Há seis anos ela organiza o “ESPM Experience”, um dia
voltado para o debate de cursos e mercado de trabalho. “Depois que os
alunos são aprovados, organizamos reuniões com os pais e professores”,
diz Alexandre Gracioso, diretor nacional de graduação da ESPM. Lá e na
Fundação Educacional Inaciana, em São Bernardo (SP), os pais são
bem-vindos inclusive no dia do vestibular.

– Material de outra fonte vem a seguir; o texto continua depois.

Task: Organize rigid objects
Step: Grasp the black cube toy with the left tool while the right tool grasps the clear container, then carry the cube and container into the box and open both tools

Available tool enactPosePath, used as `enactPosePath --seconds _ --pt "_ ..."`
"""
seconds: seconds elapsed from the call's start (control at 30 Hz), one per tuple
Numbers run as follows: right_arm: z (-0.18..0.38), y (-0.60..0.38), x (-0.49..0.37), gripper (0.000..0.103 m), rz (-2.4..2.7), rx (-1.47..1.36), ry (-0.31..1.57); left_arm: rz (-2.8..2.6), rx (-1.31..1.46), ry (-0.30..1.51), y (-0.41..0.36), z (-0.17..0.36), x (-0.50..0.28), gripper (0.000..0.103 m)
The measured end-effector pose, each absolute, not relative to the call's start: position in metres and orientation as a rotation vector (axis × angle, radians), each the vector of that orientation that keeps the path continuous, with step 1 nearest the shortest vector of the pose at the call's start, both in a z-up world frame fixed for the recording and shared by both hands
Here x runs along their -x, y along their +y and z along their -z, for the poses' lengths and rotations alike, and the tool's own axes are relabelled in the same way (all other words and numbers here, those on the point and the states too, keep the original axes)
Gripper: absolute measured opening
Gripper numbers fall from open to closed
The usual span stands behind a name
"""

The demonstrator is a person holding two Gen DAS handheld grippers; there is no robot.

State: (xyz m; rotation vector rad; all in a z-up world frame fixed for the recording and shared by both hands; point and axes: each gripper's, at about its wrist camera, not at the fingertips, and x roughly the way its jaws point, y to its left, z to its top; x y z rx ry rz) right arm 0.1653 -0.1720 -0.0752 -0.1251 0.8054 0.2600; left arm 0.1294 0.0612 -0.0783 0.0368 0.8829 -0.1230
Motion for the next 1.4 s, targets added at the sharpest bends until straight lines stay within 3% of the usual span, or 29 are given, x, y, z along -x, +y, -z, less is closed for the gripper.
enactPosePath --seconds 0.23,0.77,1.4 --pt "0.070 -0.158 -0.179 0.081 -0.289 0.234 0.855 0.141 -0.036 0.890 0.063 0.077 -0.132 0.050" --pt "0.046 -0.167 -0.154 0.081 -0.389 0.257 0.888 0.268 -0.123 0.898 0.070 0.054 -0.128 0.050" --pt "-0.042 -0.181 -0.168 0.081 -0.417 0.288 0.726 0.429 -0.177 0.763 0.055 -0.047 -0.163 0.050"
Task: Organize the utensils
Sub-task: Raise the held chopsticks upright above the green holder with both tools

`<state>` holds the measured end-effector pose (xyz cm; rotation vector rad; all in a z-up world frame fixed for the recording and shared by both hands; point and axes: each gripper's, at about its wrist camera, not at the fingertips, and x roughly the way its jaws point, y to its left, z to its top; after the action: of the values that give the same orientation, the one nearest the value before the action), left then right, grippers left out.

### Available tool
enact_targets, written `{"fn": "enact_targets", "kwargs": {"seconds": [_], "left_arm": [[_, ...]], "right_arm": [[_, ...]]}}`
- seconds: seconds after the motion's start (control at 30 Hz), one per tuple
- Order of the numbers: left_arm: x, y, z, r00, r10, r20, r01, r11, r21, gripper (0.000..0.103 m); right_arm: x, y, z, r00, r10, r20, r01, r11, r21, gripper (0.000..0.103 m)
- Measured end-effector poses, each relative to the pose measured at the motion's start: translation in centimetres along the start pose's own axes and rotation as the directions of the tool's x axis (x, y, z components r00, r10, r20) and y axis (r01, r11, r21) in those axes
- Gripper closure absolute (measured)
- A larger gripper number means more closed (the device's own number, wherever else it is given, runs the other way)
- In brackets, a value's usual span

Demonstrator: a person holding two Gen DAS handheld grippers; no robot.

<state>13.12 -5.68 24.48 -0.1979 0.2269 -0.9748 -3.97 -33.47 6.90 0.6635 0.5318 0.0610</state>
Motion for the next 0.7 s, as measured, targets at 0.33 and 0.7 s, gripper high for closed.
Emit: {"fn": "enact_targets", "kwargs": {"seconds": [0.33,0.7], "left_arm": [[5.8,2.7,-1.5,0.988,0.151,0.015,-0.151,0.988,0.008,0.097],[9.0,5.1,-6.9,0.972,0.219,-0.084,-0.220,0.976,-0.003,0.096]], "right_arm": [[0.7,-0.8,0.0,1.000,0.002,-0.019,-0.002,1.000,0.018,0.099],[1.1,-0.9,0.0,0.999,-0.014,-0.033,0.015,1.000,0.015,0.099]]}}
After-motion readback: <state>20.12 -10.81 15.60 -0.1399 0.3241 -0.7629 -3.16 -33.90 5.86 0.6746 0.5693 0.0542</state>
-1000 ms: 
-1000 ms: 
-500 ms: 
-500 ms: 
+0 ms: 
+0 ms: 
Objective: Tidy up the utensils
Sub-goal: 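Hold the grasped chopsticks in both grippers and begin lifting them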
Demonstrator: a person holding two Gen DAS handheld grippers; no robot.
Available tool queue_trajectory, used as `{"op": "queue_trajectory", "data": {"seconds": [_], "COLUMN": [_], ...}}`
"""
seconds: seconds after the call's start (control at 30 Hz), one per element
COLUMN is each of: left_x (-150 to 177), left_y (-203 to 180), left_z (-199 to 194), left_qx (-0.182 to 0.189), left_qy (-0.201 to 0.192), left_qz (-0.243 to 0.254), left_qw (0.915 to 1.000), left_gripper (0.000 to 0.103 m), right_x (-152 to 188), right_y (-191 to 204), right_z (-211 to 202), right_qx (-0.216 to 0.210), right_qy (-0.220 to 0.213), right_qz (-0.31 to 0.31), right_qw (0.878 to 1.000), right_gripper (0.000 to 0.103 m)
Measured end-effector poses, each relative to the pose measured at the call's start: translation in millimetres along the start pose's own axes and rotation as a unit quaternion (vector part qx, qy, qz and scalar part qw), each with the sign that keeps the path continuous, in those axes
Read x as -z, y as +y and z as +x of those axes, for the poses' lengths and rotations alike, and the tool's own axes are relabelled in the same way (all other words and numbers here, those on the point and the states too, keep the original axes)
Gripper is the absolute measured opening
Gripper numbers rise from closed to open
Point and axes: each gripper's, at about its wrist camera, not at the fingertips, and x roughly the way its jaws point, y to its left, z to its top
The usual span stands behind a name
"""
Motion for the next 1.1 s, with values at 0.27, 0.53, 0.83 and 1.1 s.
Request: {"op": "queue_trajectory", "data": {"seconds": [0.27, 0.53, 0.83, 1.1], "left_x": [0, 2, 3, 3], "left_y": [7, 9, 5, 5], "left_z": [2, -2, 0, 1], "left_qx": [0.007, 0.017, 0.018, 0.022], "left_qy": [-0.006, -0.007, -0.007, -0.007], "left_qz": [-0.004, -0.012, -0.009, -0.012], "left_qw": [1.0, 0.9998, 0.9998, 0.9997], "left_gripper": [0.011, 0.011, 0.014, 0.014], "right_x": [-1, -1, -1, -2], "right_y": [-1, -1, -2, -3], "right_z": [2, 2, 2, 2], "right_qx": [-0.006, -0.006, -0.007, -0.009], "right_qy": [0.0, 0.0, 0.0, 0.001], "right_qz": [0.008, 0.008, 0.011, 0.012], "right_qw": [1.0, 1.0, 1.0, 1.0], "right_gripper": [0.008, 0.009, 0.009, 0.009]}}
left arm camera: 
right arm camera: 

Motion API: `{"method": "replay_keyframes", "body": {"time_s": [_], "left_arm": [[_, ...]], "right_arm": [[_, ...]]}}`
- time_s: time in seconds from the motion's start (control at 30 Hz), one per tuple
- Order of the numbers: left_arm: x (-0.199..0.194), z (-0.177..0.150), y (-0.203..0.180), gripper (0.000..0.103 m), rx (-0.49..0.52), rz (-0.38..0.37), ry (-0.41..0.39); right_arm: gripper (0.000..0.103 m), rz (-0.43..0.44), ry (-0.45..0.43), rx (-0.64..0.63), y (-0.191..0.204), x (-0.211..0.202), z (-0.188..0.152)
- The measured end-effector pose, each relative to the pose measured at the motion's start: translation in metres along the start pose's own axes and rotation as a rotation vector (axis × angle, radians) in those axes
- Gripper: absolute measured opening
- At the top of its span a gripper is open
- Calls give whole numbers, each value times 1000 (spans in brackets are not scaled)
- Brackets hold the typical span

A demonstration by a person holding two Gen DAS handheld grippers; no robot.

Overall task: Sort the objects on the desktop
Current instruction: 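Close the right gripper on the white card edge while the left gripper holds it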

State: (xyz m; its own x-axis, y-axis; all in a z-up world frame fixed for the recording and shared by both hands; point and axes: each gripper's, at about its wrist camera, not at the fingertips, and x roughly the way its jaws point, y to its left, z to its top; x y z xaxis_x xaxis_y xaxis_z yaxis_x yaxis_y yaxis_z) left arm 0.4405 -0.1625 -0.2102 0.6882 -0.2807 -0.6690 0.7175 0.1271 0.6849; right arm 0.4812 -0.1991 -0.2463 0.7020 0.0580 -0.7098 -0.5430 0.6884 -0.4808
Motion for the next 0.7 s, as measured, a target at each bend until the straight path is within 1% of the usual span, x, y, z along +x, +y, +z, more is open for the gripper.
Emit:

Enquanto os alunos fazem a
prova, eles vivenciam uma “inclusão acadêmica”, com visita monitorada,
palestras sobre o curso, carreira e mercado de trabalho. “Tentamos
mostrar que aqui tratamos o aluno como um futuro profissional”, diz
Rivana Marino, vice-reitora de Extensão e Atividades Comunitárias.
Mas
essa participação tem limites. “Muitos pais ligam para saber de notas,
mas acho isso prejudicial para os filhos”, diz Gracioso, da ESPM.Ao
mesmo tempo que lidam com a imaturidade emocional, as universidades
enfrentam o problema do despreparo intelectual.
Grande parte dos alunos
de primeiro ano chega ao ensino superior sem condições de aprender as
novas disciplinas. O problema atinge principalmente jovens vindos de
escolas públicas que vão para faculdades privadas inauguradas na última
década.
De 1997 a 2003, o ensino superior privado no País viveu um
boom. Nesse período, o total de novos alunos cresceu 150% – de 392 mil
para 1 milhão. Migraram para essas novas instituições jovens que não
pontuavam em universidades públicas ou particulares de tradição. A
solução foi criar, em caráter obrigatório e extracurricular, aulas com
conteúdo de ensino médio.
Na prática, transferiuse para o curso
superior o problema da péssima formação do aluno.A Faculdade
Alfacastelo, em São Paulo, abriu as portas em 2000 e há três anos dá
aulas de nivelamento, como é chamado esse reforço.
Durante o primeiro
ano, os calouros chegam 50 minutos antes para aprender gramática,
interpretação de texto e matemática. “Vejo problemas básicos, como
alunos que não sabem regra de três”, diz Celso Britto, diretor
institucional.
O Centro Universitário Celso Lisboa, no Rio, também
investe no resgate de disciplinas do ensino médio. Segundo Bruno
Corrêa, coordenador de vestibular, as aulas, que ocorrem desde o início
de 2007, reduziram o índice de trancamento dos cursos. “As desistências
atingiam 30% das matrículas do primeiro para o segundo período”, conta.
O secretário de Educação Superior do Ministério da Educação, Ronaldo
Mota, reconhece a má qualidade do ensino no País e apóia essas
iniciativas. “Sei de casos em que o déficit de ensino foi superado”,
afirma.
Vale lembrar: oferecer aulas de nivelamento (ou adaptação
pedagógica) conta pontos para as instituições que as oferecem em
avaliações do Ministério da Educação e Cultura (MEC).